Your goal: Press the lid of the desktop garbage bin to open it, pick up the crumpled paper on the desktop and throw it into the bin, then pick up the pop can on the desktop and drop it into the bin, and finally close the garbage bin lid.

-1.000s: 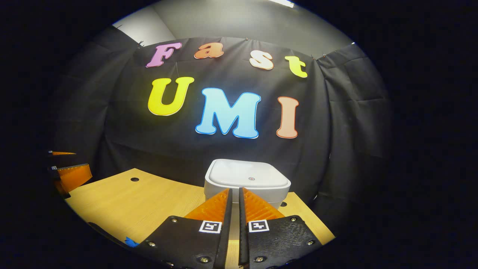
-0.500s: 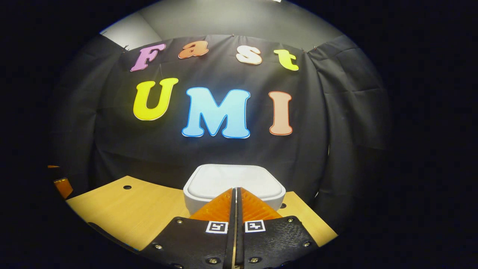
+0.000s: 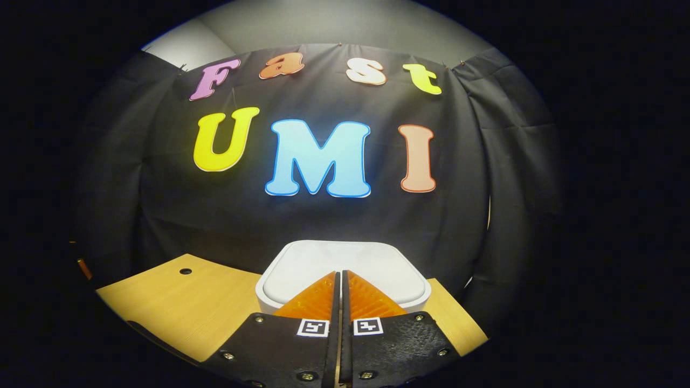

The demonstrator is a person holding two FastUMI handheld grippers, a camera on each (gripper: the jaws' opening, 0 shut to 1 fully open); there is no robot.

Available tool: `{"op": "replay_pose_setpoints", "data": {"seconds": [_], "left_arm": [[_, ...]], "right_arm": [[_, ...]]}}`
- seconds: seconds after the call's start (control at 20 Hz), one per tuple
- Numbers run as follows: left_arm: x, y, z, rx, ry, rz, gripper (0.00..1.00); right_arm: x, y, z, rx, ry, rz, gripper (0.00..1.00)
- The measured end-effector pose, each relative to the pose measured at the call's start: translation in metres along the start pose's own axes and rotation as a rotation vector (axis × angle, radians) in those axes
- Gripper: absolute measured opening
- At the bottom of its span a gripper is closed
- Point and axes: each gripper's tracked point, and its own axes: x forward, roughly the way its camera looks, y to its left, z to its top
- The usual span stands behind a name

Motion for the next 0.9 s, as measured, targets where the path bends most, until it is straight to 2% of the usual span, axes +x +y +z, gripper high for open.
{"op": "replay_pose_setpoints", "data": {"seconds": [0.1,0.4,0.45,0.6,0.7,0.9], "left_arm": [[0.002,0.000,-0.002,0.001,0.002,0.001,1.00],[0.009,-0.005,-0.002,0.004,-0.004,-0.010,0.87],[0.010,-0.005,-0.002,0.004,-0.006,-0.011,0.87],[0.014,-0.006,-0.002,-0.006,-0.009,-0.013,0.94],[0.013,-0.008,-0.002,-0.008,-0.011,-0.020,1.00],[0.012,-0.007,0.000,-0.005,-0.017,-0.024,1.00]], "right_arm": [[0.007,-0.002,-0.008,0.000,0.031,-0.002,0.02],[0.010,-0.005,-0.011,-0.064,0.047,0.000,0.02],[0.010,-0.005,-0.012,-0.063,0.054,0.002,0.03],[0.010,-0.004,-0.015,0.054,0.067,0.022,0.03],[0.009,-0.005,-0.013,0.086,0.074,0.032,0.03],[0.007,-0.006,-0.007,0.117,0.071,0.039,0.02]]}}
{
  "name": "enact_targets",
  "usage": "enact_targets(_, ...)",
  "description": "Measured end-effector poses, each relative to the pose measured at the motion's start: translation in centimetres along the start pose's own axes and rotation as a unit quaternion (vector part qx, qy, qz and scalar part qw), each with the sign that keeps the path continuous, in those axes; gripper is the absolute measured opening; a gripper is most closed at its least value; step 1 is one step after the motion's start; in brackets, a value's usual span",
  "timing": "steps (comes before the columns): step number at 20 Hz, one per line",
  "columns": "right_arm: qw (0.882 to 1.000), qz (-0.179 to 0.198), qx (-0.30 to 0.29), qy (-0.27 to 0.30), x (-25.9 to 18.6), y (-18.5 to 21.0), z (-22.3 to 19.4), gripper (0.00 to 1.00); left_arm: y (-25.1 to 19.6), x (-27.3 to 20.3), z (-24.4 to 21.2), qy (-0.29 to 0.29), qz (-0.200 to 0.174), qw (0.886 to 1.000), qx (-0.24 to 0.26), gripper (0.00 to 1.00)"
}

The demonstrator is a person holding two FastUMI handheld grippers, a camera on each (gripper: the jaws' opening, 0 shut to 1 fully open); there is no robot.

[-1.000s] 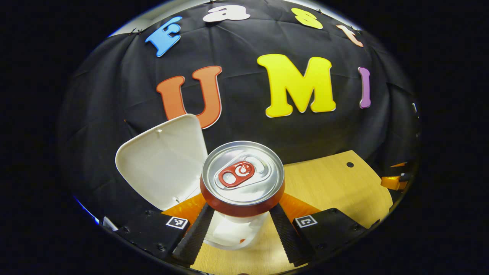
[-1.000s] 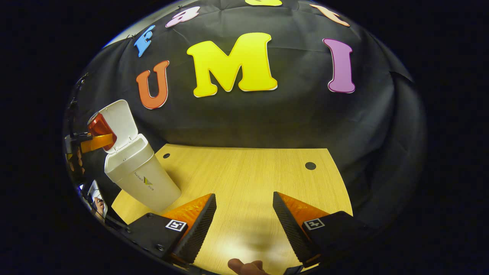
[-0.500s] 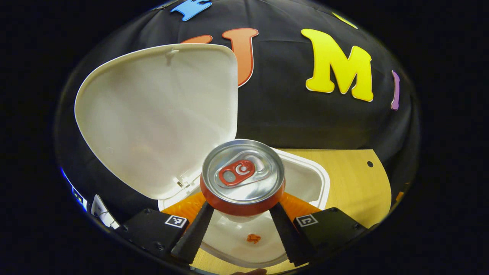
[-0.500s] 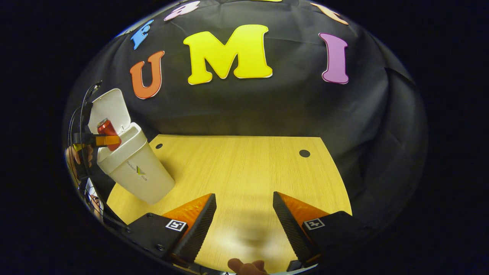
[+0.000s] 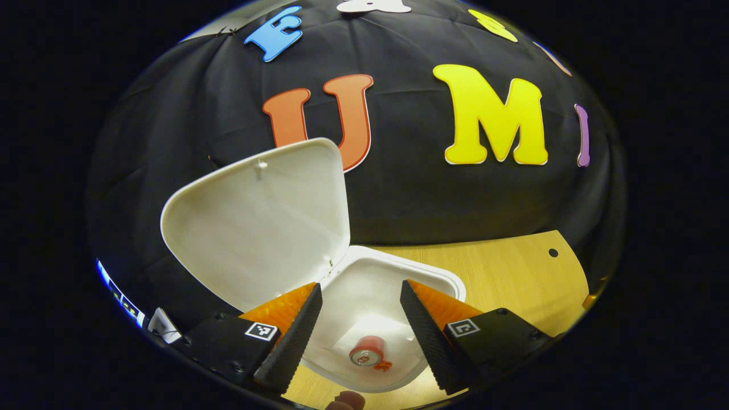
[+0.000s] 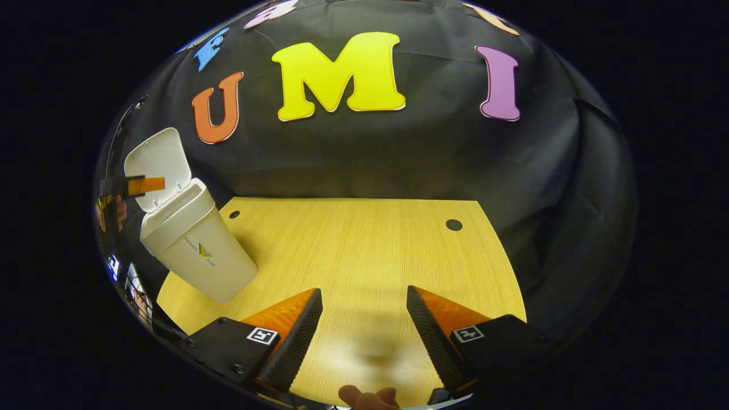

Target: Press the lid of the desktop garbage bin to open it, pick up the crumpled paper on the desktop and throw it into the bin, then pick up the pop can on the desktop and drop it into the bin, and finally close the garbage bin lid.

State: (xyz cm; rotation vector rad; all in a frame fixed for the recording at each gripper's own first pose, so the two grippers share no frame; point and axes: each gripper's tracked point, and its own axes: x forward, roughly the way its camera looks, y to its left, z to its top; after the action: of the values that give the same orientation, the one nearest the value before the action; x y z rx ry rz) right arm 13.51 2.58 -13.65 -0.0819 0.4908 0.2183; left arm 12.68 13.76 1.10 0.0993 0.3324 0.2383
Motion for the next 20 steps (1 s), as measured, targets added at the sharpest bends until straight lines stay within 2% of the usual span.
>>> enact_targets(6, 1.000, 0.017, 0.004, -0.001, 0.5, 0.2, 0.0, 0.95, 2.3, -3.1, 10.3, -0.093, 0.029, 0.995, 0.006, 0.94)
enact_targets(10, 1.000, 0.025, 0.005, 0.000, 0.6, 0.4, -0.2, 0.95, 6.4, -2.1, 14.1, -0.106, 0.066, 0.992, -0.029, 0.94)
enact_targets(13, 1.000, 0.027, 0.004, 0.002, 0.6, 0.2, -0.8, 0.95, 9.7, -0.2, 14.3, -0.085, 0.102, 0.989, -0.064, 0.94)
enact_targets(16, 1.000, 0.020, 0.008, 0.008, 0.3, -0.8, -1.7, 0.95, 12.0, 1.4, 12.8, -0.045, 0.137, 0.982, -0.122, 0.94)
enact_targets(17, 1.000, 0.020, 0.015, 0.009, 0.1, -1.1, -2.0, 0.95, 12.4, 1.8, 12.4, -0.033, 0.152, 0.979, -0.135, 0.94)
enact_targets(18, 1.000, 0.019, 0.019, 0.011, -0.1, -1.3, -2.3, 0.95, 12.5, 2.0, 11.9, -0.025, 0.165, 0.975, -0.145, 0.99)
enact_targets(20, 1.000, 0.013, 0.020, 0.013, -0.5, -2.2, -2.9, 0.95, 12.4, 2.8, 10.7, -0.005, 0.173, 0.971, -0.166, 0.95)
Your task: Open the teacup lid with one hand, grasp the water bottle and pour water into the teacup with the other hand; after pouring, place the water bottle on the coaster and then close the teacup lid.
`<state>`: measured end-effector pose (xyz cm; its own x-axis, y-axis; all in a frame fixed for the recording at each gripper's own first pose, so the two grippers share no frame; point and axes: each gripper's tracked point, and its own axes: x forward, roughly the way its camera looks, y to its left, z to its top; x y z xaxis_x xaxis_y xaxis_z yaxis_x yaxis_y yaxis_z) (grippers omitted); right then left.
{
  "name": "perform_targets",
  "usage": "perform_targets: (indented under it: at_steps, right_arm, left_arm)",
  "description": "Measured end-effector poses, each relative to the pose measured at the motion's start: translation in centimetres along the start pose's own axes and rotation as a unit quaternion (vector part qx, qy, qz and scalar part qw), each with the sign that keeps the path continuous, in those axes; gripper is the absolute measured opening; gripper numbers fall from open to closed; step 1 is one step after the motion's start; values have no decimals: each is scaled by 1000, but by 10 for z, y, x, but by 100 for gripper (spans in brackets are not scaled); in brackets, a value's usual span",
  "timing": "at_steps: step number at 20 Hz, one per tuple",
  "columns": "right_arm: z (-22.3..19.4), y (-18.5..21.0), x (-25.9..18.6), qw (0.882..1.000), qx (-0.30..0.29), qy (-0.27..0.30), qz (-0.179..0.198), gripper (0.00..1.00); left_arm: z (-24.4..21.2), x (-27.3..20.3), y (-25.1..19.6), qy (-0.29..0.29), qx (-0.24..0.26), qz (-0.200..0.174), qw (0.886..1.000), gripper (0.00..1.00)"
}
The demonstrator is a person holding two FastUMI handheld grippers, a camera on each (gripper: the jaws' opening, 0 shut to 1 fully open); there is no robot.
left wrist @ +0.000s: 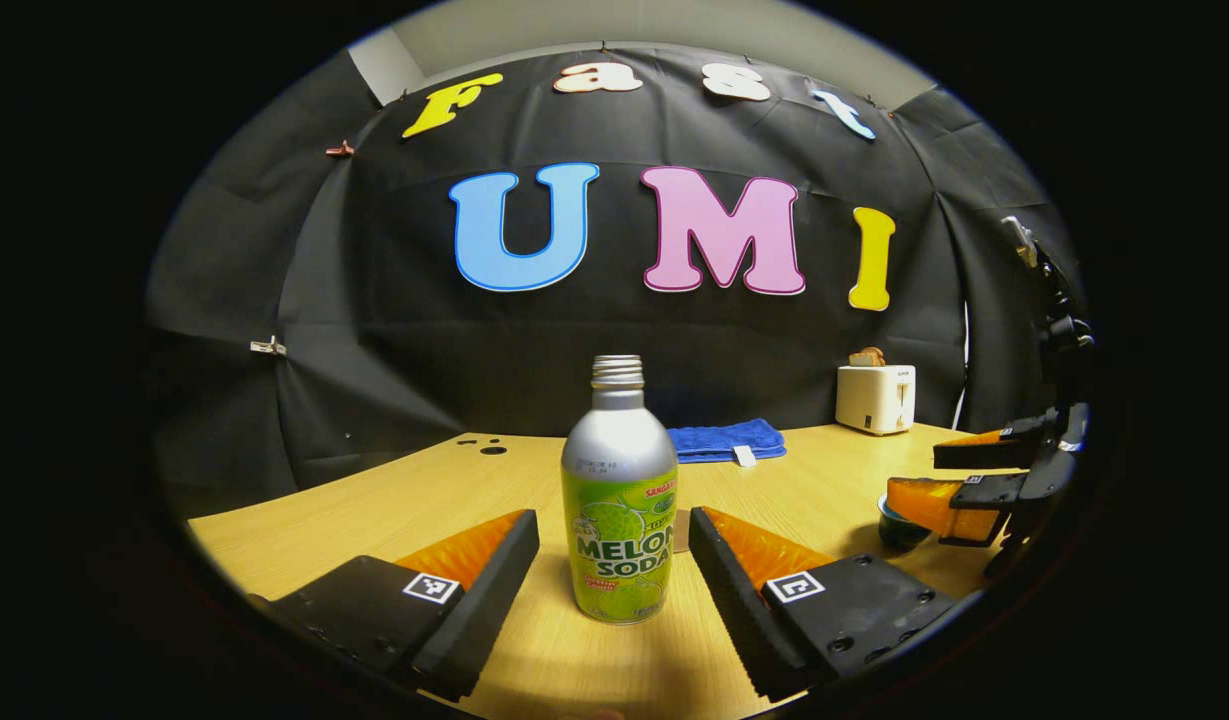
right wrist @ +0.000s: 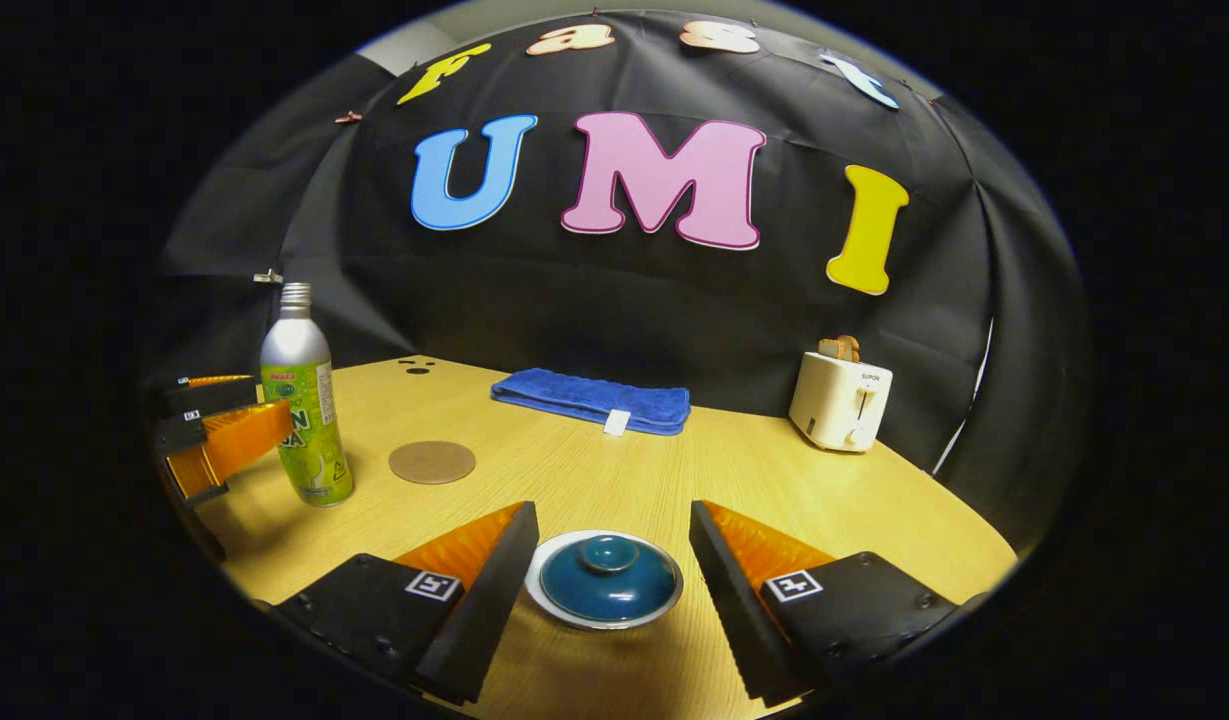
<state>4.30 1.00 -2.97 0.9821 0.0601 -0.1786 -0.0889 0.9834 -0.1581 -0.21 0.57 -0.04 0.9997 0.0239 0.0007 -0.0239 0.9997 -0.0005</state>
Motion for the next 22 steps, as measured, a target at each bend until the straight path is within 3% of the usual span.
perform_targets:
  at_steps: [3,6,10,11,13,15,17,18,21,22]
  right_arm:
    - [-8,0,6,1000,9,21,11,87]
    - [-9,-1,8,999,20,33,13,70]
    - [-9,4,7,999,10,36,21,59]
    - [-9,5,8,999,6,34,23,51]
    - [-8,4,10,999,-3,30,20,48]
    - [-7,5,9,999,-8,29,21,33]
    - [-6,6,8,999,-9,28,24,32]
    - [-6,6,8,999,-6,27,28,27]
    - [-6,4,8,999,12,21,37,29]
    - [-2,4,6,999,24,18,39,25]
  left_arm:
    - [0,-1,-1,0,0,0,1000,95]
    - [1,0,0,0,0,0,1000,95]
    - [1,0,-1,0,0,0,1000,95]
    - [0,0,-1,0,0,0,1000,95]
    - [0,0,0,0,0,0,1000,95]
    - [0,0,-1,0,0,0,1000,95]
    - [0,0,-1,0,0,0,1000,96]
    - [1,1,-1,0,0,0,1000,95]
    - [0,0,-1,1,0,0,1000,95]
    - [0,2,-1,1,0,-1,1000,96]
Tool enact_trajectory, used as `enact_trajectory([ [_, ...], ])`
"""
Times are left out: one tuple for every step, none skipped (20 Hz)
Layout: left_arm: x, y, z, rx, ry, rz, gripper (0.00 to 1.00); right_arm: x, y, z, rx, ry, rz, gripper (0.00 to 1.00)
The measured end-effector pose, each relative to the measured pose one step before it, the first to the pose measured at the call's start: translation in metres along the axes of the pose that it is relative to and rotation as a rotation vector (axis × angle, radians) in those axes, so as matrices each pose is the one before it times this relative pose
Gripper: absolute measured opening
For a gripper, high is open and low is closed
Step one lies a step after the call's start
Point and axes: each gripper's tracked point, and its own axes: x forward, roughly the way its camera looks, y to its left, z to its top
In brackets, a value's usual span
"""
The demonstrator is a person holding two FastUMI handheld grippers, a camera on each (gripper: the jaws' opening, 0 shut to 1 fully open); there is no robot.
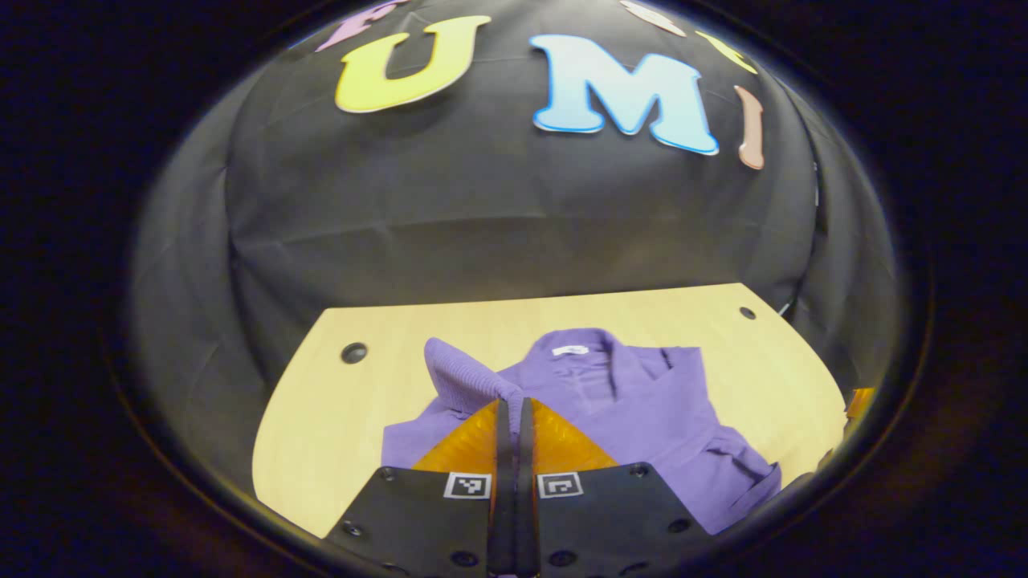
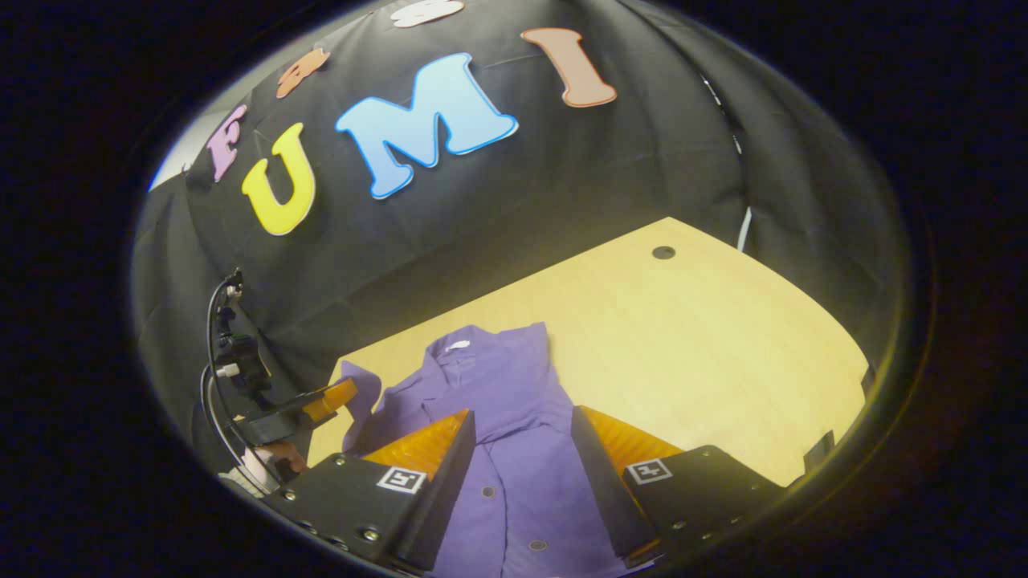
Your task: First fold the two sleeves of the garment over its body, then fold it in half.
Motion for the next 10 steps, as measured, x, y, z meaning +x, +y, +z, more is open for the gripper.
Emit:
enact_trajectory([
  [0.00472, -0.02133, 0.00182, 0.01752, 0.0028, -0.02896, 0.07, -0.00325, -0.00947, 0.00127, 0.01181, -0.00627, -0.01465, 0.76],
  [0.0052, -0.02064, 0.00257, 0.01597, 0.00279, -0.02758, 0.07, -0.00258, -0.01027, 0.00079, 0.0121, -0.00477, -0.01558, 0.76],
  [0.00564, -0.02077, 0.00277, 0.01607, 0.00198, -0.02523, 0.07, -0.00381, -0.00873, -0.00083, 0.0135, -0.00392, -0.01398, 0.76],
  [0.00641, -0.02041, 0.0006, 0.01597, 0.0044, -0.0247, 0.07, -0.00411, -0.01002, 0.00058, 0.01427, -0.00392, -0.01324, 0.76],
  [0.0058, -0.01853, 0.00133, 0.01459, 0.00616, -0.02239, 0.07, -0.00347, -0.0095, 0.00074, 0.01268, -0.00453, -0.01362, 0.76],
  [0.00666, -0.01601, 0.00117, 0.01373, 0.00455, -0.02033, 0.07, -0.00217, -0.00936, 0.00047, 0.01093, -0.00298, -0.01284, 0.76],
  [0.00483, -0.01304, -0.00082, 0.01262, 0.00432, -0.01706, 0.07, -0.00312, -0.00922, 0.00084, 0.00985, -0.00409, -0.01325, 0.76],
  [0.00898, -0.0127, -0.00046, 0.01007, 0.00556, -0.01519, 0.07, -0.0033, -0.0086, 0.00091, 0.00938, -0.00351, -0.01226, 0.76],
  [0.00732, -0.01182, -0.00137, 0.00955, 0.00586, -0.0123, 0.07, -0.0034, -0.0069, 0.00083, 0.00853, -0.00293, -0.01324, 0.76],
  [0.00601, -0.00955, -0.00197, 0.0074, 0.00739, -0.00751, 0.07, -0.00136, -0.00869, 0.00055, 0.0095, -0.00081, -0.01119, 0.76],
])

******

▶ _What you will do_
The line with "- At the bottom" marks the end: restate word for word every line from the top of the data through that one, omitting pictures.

▶ _Solution below_
Your goal: Press the lid of the desktop garbage bin to open it, pick up the crumpled paper on the desktop and throw it into the bin, then pick up the pop can on the desktop and drop it into the bin, and finally close the garbage bin lid.

-1.000s: 
-0.500s: 
+0.000s: 

The demonstrator is a person holding two FastUMI handheld grippers, a camera on each (gripper: the jaws' opening, 0 shut to 1 fully open); there is no robot.

Available tool: `{"op": "replay_pose_setpoints", "data": {"seconds": [_], "left_arm": [[_, ...]], "right_arm": [[_, ...]]}}`
- seconds: seconds after the call's start (control at 20 Hz), one per tuple
- Numbers run as follows: left_arm: x, y, z, rx, ry, rz, gripper (0.00..1.00); right_arm: x, y, z, rx, ry, rz, gripper (0.00..1.00)
- The measured end-effector pose, each relative to the pose measured at the call's start: translation in metres along the start pose's own axes and rotation as a rotation vector (axis × angle, radians) in those axes
- Gripper: absolute measured opening
- At the bottom of its span a gripper is closed

No part of the exercise remains unanswered.